Since sex evokes strong feelings in human beings generally, I suppose it's not surprising that whenever the subject gets raised in comic-book circles, strong feelings and opinions are the norm. What I can't quite figure out is the extreme priggish righteousness that so frequently appears in both the "mainstream" and "artcomics" portions of the comics-audience. The artcomics crowd seems to me the worse offender, which is odd since these fans are claiming greater maturity on behalf of their reading-interests, and thus, by implication, for themselves. The artcomics fan apparently thinks himself deep because he can look upon the frank depiction of homosexual acts in, say, LOVE AND ROCKETS, but mention DC's Power Girl and she's immediately proof of the slobbering mentality of the mainstream fan.
Yet artcomics certainly sport their share of big-busted women, ranging from Crumb's "female Bigfoot" to Kurtzman's Little Annie Fanny to Gilbert Hernandez's Tonantzin Villasenor. Why then isn't Little Annie Fanny a "proof" of the slobbering mentality of the artcomics fan?

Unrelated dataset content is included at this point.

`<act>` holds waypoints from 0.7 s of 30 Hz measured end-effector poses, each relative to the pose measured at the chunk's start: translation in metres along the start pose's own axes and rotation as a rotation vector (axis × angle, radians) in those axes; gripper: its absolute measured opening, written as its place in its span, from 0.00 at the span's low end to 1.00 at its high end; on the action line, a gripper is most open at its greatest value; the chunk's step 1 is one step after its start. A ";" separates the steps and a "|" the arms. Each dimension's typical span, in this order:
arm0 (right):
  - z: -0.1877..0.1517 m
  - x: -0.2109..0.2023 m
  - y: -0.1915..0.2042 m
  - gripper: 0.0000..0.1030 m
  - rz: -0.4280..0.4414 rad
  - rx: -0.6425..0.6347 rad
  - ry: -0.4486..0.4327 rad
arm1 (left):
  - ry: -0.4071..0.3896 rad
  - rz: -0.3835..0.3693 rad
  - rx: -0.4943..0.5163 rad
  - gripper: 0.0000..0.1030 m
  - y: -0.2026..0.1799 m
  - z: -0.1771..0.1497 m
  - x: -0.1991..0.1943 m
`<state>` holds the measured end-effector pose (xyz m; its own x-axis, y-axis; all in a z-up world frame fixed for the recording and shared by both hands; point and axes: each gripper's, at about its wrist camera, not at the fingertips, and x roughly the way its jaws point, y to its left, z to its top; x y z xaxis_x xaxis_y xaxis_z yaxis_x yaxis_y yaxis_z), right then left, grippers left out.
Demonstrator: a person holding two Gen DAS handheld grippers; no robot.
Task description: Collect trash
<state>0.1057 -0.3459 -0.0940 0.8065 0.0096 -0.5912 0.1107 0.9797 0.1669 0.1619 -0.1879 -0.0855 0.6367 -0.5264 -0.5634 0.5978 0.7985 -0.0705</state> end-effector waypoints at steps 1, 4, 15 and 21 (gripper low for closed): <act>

Thee answer, of course, is what it always is whenver "art" uses narrative elements common to what the canon considers "non-art": where non-art is giving the reader no more than gross flesh, art gives the readers subtle ideas, grafted atop the spectacle of alluring women like so many conceptual silicone implants. But this is a dodge. Demi-intellectuals like Kurtzman and Crumb may indeed have had ideas they wanted to convey, but by evoking the spectacle of alluring women-- particularly those of pneumatic proportions-- it's arguable that they're just using a showman's trick that was old in the days of traveling carnies, and that by so doing they've compromised whatever ideas they may have meant to convey.
However, were one to expouse a less elitist and more pluralist view of literature's purpose-- one in which the expousing of Brilliant Ideas designed to dazzle the brain is not literature's main purpose-- then one might contend that there's nothing inherently wrong with evoking the kinetic appeal of a sexual stimulus in a work of fiction, whether the author stops with that appeal (which was often if not always the case with Power Girl's creator Wally Wood) or goes on to supplement his work with other elements related to thematic, dramatic or mythopoeic aspects of literature. I've addressed this train of logic before in this piece and so refer the reader to that essay for more critical detail if needed.
So, though I don't think the "idea implants" theory of literature has any validity, I do not in fact criticize a work like Crumb's "White Man Meets Bigfoot" because it combines thematic and kinetic/sensual concerns. It's simply a different mode of work than a POWER GIRL series, or for that matter a literal work of pornography. All three belong to modes that can be done well or badly, and invidious comparisons between them are merely statements of particular tastes, not true critical analyses.
There's nothing wrong with making jokes about fictional characters with huge cleavage: since big breasts symbolize excess, and comedy is meant to take advantage of any excess, humor is inevitable. But there's a big difference between the "joi de vivre" of Frank Tashlin's THE GIRL CAN'T HELP IT and the priggish condemnations of psuedo-intellectuals who politicize a difference in taste with the underlying message: "Don't support what you like; support what *we* like."
Just to give equal time I'll talk about some of the priggishness on the part of mainstream fans sooner or later.